Today is the 27th.
Charley passed away exactly one month ago.
The Lord was good in timing Bennett’s arrival. What a precious gift to us all, including Charley. And now to have this little smiler exploring and discovering… It sure has been a delight.
Every now and again I hear a song on the radio, one that we sang while supporting and loving on Charley in his last hours. When that happens, my heart tugs a little. I sigh and shake my head at what a shame this all was… the cancer, him only being 60 years old, Olivia being 14 and Donovan 16. Just a shame. But I don’t regret singing.
Momma indicated in a recent blog post of hers that in her grief, as time moves on, she doesn’t miss Charley less, but more. I hadn’t realized that it would be so, but that makes sense. Unfortunately. He really was utterly smitten with her.
I was surprised to receive a few flowers and sympathy cards. Having been so wrapped up in concern for Momma and my siblings, it hadn’t occurred to me that I’d need a chance to grieve his loss, too. Hadn’t crossed my mind. They feel more important to me. Their loss seems greater and harder.
If you were’t expecting a more sober post today, I do apologize if I’ve bummed you out. Please say a prayer for the family as everyone’s adjusting to the new normal.
You all are always in my prayers and thoughts. I’m so happy that Bennett was there. Just seeing the pics, you can tell how much Charley loved the little guy.

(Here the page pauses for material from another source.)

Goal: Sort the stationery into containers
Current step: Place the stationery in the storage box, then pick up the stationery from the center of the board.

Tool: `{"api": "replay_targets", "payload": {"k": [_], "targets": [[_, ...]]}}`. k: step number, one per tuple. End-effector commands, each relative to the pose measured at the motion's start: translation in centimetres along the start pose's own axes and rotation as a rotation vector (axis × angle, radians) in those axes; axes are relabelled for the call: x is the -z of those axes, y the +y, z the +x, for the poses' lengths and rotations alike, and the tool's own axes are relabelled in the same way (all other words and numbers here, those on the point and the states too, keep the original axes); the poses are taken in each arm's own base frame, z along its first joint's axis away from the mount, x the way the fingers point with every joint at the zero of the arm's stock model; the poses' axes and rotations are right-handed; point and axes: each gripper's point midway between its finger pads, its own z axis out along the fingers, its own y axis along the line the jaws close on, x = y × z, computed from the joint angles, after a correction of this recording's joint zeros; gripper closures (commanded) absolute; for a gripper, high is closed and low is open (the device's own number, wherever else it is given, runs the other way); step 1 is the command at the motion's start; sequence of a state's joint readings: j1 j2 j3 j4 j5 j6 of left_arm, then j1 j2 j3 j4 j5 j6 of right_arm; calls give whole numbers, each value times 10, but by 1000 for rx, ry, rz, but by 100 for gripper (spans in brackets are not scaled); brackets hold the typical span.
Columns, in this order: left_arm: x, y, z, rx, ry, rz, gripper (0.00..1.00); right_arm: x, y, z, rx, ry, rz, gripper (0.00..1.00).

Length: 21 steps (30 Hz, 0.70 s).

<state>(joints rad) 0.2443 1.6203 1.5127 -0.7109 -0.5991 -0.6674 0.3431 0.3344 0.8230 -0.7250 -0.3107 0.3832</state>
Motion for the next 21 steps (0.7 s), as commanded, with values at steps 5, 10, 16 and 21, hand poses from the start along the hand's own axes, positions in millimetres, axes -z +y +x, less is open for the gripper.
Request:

Just sending many hugs. I’m not sure missing someone you love ever becomes easier. We continue by remembering and treasuring the past and this is a good thing.
Prayers. The grief really sets in around the 3rd to 6th month. Hopefully your momma and all if you will seek grief counseling .
I would love to get all of your momas blogs.
Her web address is http://thentherewillbeoneflockoneshepherd.blogspot.com.
The post I’m referring to is here.
There will never be another quite like our Charley. <3 This pain will take a very long time to dissipate. The missing will always remain.